Одним уголком рта усмехнувшись восхищенному архитектору, она лениво положила руку на плечо Вирайи и коснулась его рта губами, пахнущими свежим сеном — сенной аромат входил в моду в Висячих Садах. Это было приветствие, не больше, — но двадцативосьмилетний адепт почувствовал, что волнуется непривычно и непозволительно. Эанна очень кстати вмешался, припечатав его руку своей тяжелой мокрой ладонью:
— Вирайя истинный знаток — смотри, как много заметил он в одном твоем поцелуе, Аштор!
— Посвященный Вирайя заметил мою любовь, — вяло уронила Аштор, опуская серебряные ресницы. — Если он знаток не только в теории, я рада буду увидеть его после ужина, — при согласии посвященного Вирайи, конечно.
— Завидно! — крикнул один из гостей, желчный черноволосый скульптор Хассур. — При согласии, а? Каково лицемерие! Будто ты не видишь, что он цветет, как мальчишка, ждущий лишения невинности!
— Вирайя сам талантлив и отлично чувствует чужой талант, — трезво объяснил Эанна.

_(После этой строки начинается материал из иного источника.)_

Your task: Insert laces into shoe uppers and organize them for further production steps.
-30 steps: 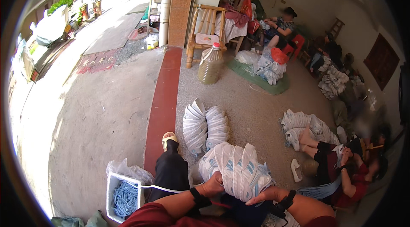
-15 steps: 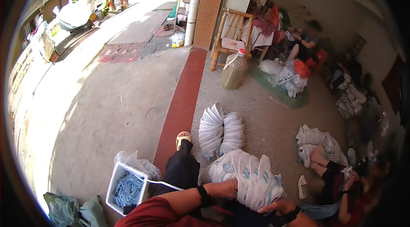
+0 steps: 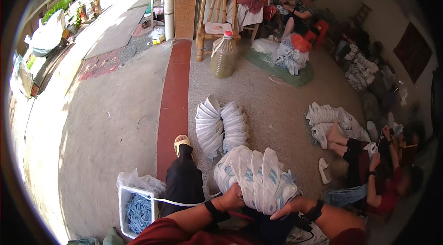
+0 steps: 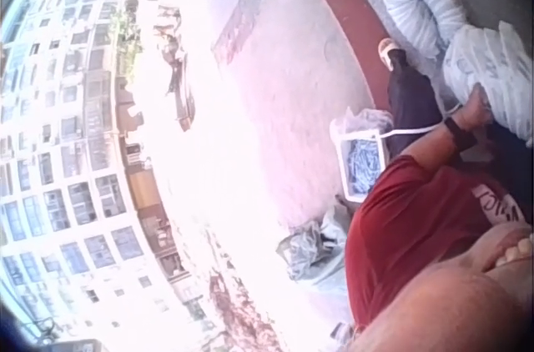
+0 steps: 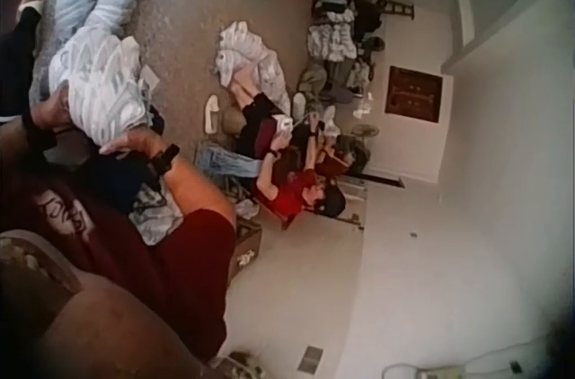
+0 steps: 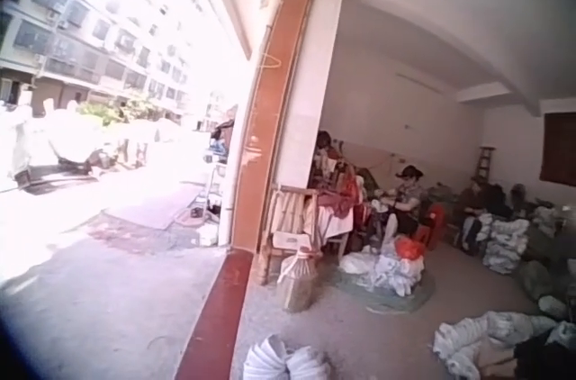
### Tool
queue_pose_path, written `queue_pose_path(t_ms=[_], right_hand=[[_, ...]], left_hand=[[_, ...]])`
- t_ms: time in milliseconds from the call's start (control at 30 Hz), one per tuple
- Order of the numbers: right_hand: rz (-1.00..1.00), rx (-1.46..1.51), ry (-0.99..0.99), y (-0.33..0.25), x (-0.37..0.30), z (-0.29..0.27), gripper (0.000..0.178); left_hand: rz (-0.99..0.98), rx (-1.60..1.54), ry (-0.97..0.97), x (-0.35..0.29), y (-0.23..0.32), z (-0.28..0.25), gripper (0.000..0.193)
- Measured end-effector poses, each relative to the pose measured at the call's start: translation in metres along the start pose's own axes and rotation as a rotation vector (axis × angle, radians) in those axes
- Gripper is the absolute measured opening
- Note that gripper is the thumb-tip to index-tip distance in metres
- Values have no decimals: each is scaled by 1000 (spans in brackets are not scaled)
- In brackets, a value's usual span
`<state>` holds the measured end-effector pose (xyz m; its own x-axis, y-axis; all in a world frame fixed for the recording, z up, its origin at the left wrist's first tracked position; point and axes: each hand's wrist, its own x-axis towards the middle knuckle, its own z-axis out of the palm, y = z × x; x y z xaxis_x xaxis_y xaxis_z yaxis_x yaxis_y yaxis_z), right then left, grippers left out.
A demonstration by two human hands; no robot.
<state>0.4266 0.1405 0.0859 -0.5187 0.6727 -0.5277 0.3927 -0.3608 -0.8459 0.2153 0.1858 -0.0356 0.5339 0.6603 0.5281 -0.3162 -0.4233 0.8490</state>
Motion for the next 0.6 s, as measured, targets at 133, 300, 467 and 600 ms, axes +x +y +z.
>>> queue_pose_path(t_ms=[133, 300, 467, 600], right_hand=[[27, -51, -11, -5, -3, 6, 95], [7, -146, 36, -6, -5, 15, 88], [-39, -108, 152, 6, -8, 23, 81], [-186, 33, 278, 21, -8, 29, 75]], left_hand=[[-64, -62, 12, -2, 3, 1, 31], [-147, -113, 38, -3, 14, 2, 30], [-178, -243, -15, 4, 18, 1, 32], [-320, -204, -154, 9, 9, -7, 33]])
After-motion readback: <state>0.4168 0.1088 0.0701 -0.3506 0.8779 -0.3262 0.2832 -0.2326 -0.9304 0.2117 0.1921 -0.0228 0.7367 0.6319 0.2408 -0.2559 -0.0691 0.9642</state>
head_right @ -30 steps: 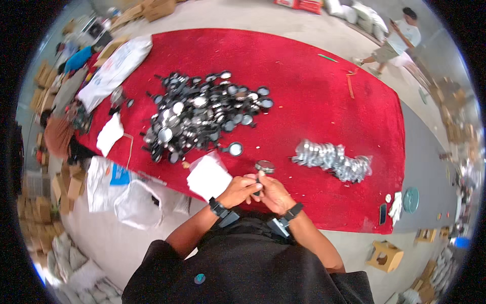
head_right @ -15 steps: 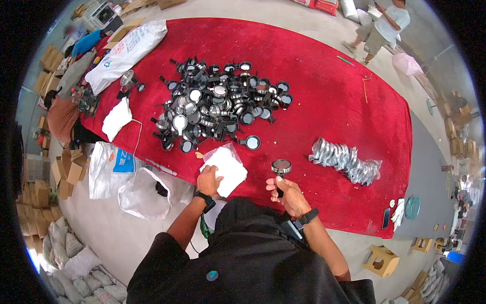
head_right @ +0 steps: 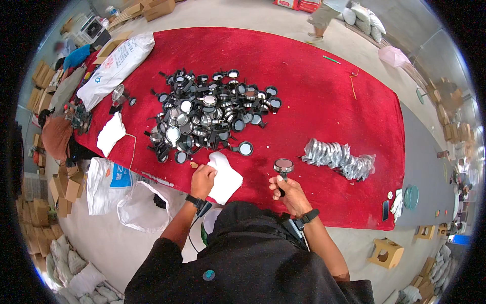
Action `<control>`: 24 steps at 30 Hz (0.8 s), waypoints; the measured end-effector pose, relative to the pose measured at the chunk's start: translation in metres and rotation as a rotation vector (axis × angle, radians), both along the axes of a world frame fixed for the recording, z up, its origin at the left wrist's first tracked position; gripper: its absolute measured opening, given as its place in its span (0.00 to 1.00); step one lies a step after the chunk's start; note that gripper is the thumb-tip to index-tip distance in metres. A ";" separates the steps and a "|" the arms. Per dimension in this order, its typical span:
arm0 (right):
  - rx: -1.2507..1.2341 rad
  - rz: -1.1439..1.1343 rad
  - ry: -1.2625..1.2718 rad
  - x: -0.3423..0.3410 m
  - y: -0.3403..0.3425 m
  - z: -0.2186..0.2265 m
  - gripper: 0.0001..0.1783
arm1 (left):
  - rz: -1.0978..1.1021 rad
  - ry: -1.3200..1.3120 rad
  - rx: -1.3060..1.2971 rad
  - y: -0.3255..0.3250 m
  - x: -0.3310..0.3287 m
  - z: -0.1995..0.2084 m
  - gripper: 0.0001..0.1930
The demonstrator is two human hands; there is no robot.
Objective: Packing small circular components into plastic bags in a manufacturing setting.
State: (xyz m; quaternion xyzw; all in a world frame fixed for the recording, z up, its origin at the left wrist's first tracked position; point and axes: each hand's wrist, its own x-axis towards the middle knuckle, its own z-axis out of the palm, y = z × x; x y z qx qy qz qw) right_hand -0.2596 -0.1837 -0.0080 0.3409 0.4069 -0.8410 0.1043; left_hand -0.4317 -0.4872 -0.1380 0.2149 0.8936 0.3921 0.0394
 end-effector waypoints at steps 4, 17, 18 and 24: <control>0.129 0.108 0.073 -0.019 -0.009 0.005 0.19 | -0.037 -0.600 0.461 0.015 -0.006 0.052 0.10; 0.168 0.117 0.188 -0.039 -0.006 0.017 0.34 | -0.285 -1.148 1.255 0.058 -0.001 0.147 0.21; 0.165 0.116 0.188 -0.040 -0.011 0.031 0.34 | -0.291 -1.149 1.215 0.060 -0.001 0.145 0.21; 0.044 -0.035 0.356 -0.047 -0.017 0.043 0.17 | -0.375 -1.124 1.025 0.068 0.020 0.134 0.16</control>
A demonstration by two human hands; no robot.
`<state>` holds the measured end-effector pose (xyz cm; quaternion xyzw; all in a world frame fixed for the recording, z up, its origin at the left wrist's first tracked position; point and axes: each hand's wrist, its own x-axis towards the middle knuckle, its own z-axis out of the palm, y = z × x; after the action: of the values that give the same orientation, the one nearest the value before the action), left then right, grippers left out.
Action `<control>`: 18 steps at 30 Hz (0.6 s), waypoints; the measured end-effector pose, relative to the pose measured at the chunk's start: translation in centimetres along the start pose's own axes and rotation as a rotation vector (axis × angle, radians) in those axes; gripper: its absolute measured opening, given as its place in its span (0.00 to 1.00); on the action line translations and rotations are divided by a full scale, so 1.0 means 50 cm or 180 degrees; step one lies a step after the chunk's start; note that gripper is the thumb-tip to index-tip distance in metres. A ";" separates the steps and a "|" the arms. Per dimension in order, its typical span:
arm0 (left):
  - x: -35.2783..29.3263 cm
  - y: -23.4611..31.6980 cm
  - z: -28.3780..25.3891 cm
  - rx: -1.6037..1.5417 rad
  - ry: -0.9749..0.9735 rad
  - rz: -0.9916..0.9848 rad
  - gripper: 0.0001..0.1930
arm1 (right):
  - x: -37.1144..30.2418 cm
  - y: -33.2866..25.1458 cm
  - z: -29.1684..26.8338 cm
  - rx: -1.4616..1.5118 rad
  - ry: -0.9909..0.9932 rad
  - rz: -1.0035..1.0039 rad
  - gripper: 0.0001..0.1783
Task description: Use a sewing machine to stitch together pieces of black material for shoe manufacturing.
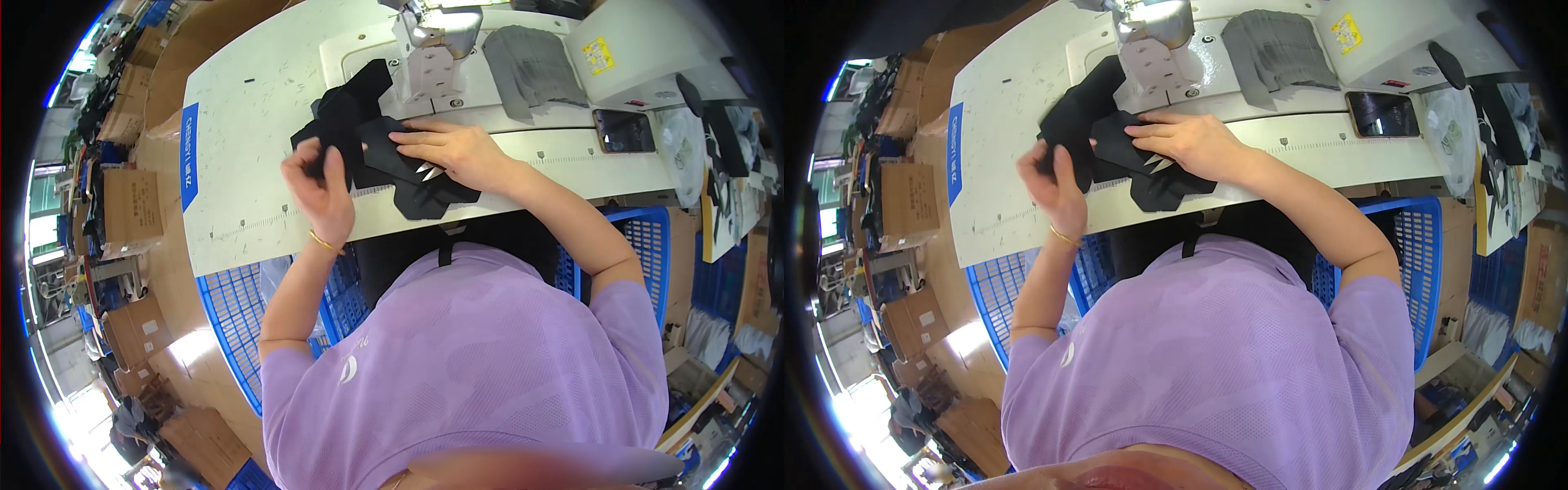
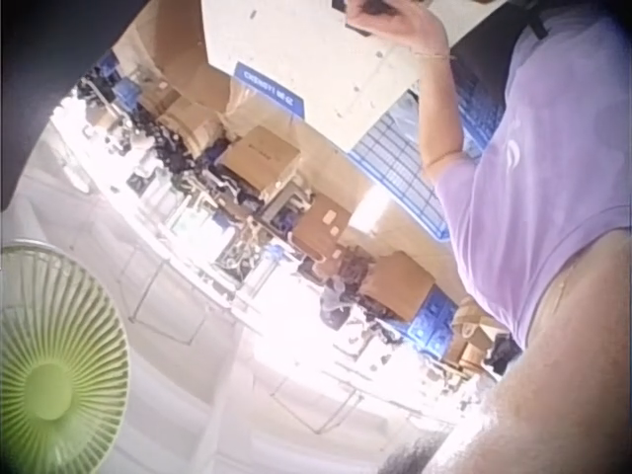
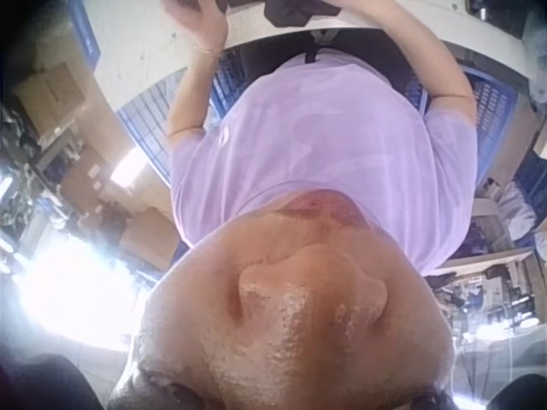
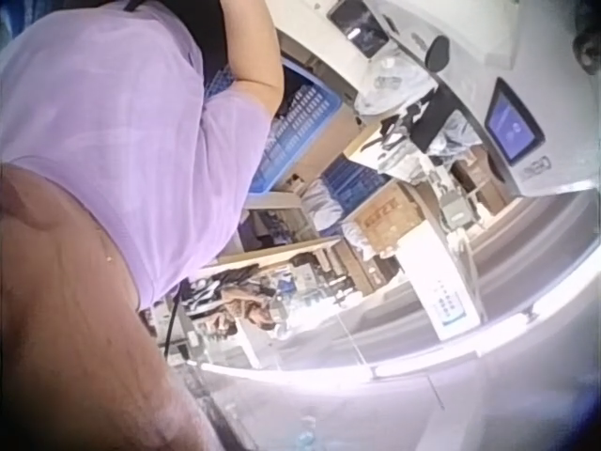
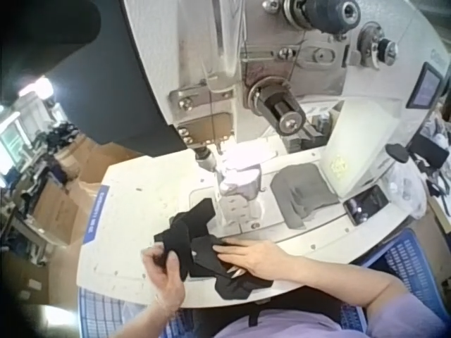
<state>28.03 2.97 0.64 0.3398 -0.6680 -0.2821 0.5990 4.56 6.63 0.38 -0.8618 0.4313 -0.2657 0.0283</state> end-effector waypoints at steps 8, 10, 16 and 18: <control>0.053 0.038 0.042 -0.1700 0.0008 -0.1773 0.12 | 0.022 -0.020 -0.058 -0.0561 0.0877 -0.0099 0.25; 0.047 0.052 0.051 -0.1586 -0.0015 -0.1641 0.12 | 0.034 -0.028 -0.070 -0.0571 0.1434 -0.0212 0.17; 0.045 0.069 0.059 0.0997 -0.0264 0.1267 0.11 | 0.066 -0.094 -0.118 0.3964 0.1296 0.2254 0.11; 0.045 0.078 0.055 0.1169 -0.0449 0.1750 0.13 | 0.059 -0.090 -0.122 0.3749 0.1227 0.2231 0.10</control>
<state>24.72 3.47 4.75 0.2288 -0.8141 -0.0077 0.5337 6.35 8.31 8.13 -0.4515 0.4651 -0.5775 0.4963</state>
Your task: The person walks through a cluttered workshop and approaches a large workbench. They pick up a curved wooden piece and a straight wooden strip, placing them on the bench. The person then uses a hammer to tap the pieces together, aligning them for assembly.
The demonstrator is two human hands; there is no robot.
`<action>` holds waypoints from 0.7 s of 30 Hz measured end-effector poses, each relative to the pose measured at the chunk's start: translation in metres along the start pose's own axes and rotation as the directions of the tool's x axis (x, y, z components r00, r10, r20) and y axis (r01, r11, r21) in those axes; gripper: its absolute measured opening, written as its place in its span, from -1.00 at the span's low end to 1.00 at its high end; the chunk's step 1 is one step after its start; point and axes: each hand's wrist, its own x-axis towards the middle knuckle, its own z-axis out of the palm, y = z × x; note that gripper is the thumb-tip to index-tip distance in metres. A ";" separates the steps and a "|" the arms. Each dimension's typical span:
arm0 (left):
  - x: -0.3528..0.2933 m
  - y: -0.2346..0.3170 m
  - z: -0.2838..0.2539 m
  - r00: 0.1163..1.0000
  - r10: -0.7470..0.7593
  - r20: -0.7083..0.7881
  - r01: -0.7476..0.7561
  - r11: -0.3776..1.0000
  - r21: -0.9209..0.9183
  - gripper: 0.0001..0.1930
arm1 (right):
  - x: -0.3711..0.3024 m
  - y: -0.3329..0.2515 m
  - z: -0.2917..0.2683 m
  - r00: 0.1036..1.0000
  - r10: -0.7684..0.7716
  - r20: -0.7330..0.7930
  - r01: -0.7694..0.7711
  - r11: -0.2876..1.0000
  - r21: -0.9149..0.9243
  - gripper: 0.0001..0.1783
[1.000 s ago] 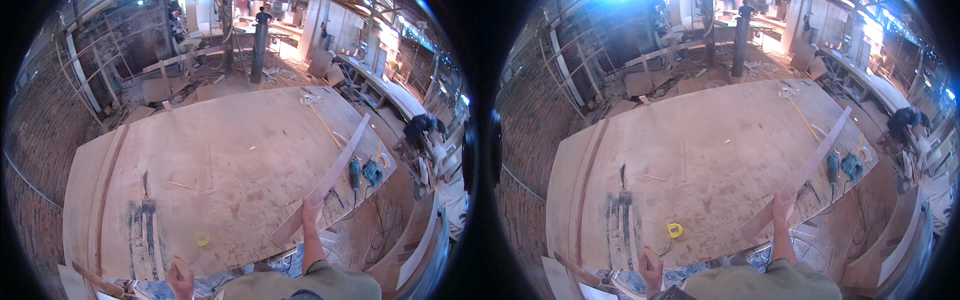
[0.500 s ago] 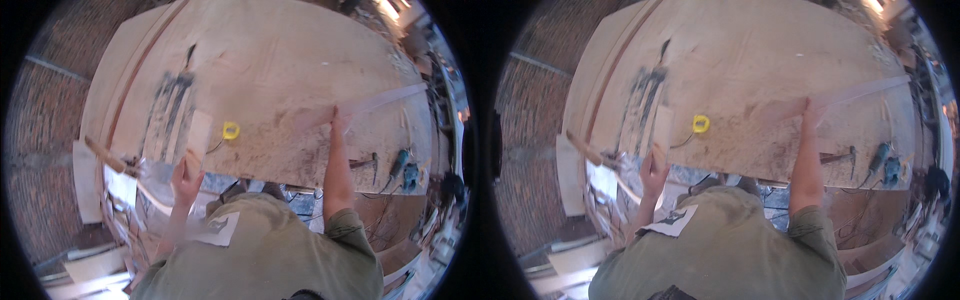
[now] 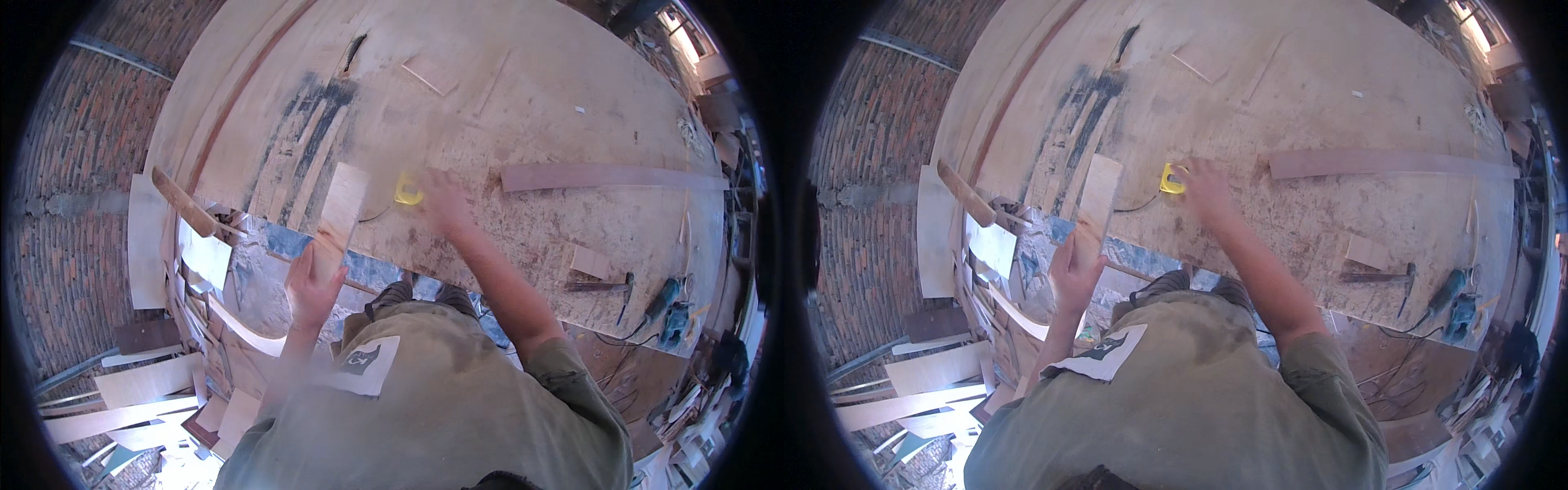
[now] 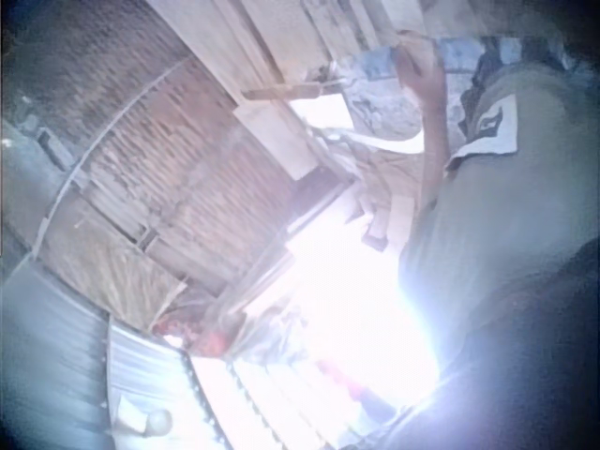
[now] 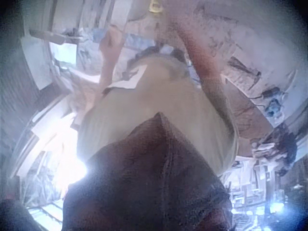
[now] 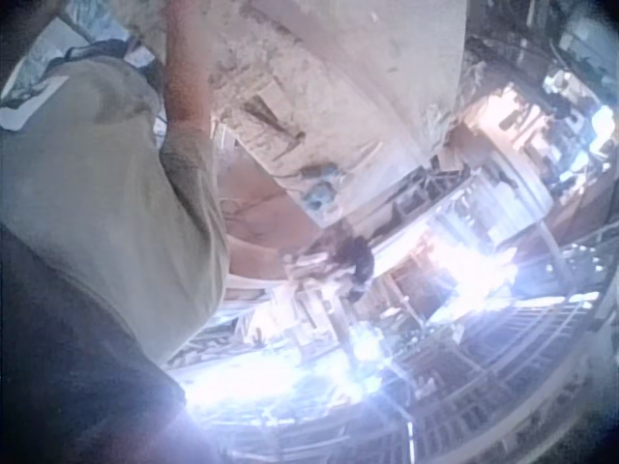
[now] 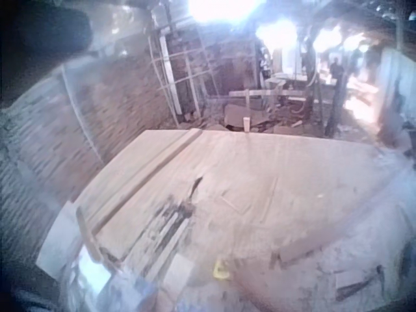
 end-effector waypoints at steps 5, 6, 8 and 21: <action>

— Не слушай их, мой бог, — все так же бесстрастно и вяло, по-модному проглатывая окончания слов, сказала Аштор. — Ты не талантлив, а гениален, и я люблю тебя давно. Я училась в Авалоне, в Академии Любви, выстроенной твоими руками. Твои колонны и зимние сады научили меня большему, чем все старые гетеры и отставные гимнасты. Когда живешь в таком доме, хочется быть совершенством. — Ее холодные хризолитовые глаза истерически сузились — очевидно, она никогда в жизни не знала отказа своим желаниям. — Ты бог. Ты создал меня. Сегодня я принесу себя на твой алтарь.
— Может случиться наоборот, — еле вымолвил Вирайя, польщенный в тысячу раз больше, чем похвалами всей коллегии архитекторов. Ему вдруг нестерпимо захотелось рассказать этой женщине о заветном — проекте чудо-города в старом альбоме…
— Ты ешь пока, бог, — рассудительно посоветовал Эанна, — а то потом Аштор останется недовольна тобой. Вот, между прочим, фазанье мясо, перемешанное с ветчиной под белым винным соусом. За рецептом ко мне приезжал повар иерофанта, наместника столицы…
Строго говоря, Вирайя был изрядно голоден, поскольку специально не пообедал дома, зная кулинарные склонности Эанны, — а потому смущенно улыбнулся гетере и приступил к еде. Врач сам налил ему любимого архитектором красного вина.
Жирный, одетый с безвкусной роскошью старик Ицлан — надзиратель пригородной зоны виноградников, адепт среднего посвящения, — прохрипел, оборачиваясь к Аштор, с бокалом в огромной, как подушка, лапе:
— К сожалению, дома, выстроенные посвященным Вирайей, не на всех влияют положительно… Уж как хорош летний дворец моего соседа, Нары, а вот…
Судя по скорбной мимике старца, по тяжеловесному покачиванию головы, событие было печальным. Гости, ничего не спрашивая, разом бросили веселую болтовню и возмущенно забормотали, дивясь неслыханному злодейству. Чуткий Вирайя разом уловил в этом возмущении нечто показное — как будто каждый боялся, что остальные заподозрят его в недостаточном рвении. Только Эанна молчал, набучив голову с тугими кудряшками вокруг лысины. Тогда архитектор стал оправдываться, устыдившись своей неосведомленности:
— Я живу затворником, посвященные, я, как вы, может быть, знаете, занят сейчас Дворцом коллегии Внешнего Круга (не утерпел — покосился, как реагирует Аштор)… так устаю, что даже сводку новостей не всегда читаю.